→ INSTRUCTIONS TO FOLLOW: Which of the lines below holds the string "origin"? Copy every line that does.
─── DATA ───
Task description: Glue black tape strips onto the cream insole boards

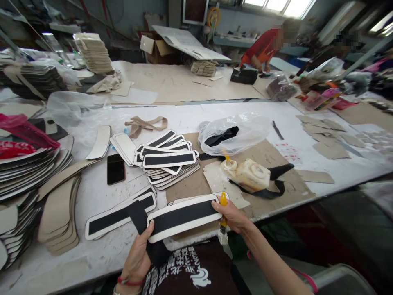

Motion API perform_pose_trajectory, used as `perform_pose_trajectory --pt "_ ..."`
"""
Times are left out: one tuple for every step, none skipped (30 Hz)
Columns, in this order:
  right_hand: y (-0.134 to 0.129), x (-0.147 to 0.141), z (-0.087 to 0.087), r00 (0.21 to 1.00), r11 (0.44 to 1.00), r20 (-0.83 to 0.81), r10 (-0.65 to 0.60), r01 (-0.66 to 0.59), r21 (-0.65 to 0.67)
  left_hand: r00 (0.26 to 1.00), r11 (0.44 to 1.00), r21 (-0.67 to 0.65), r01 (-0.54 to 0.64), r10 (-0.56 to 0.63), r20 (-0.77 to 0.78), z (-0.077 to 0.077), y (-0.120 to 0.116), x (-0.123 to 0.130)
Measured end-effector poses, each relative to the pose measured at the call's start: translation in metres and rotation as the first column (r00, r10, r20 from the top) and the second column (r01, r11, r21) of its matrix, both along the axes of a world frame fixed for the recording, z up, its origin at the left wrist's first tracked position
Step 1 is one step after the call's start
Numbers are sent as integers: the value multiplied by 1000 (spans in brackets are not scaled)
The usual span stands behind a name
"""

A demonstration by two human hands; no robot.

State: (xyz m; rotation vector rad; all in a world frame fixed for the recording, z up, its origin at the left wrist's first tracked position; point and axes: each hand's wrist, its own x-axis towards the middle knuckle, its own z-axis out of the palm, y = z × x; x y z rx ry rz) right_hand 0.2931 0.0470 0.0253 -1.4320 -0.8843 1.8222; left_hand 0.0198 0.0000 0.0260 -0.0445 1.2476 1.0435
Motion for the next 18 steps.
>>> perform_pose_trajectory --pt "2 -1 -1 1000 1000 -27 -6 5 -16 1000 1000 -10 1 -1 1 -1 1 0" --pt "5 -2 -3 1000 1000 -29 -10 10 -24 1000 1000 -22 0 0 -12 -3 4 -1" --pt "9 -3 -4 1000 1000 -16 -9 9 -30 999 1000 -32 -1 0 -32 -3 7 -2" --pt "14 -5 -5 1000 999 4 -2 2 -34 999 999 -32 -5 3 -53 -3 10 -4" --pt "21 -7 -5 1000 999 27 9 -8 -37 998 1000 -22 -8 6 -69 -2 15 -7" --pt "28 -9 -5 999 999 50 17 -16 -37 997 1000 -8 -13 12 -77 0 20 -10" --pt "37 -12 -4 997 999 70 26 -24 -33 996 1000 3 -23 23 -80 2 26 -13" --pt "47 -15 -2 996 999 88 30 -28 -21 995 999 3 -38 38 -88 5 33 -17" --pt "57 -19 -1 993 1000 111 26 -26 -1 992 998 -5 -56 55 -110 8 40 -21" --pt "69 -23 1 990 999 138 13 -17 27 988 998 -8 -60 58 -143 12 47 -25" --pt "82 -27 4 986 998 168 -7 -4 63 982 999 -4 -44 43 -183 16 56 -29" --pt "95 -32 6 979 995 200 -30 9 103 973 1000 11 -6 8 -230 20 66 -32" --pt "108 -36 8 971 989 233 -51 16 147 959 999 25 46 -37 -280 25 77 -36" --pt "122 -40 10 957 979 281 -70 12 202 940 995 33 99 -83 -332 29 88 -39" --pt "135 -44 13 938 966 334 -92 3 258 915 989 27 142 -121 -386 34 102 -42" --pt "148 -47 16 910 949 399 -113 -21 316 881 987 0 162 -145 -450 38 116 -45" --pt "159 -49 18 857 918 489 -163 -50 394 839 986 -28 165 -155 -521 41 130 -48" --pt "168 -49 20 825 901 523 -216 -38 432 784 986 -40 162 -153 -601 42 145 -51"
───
→ TASK RESULT:
Measured end-effector poses, each relative to the pose measured at the call's start: translation in metres and rotation as the first column (r00, r10, r20 from the top) and the second column (r01, r11, r21) of its matrix, both along the axes of a world frame fixed for the recording, z up, its origin at the left wrist's first tracked position
State: (xyz m; rotation vector rad; all in a world frame fixed for the recording, z up, its origin at the left wrist's first tracked position; point and axes: each hand's wrist, its own x-axis towards the middle knuckle, its own z-axis out of the palm, y = z × x; x y z rx ry rz) right_hand 0.2931 0.0470 0.0253 -1.4320 -0.8843 1.8222; left_hand 0.0198 0.0000 0.0260 -0.0445 1.2476 1.0435

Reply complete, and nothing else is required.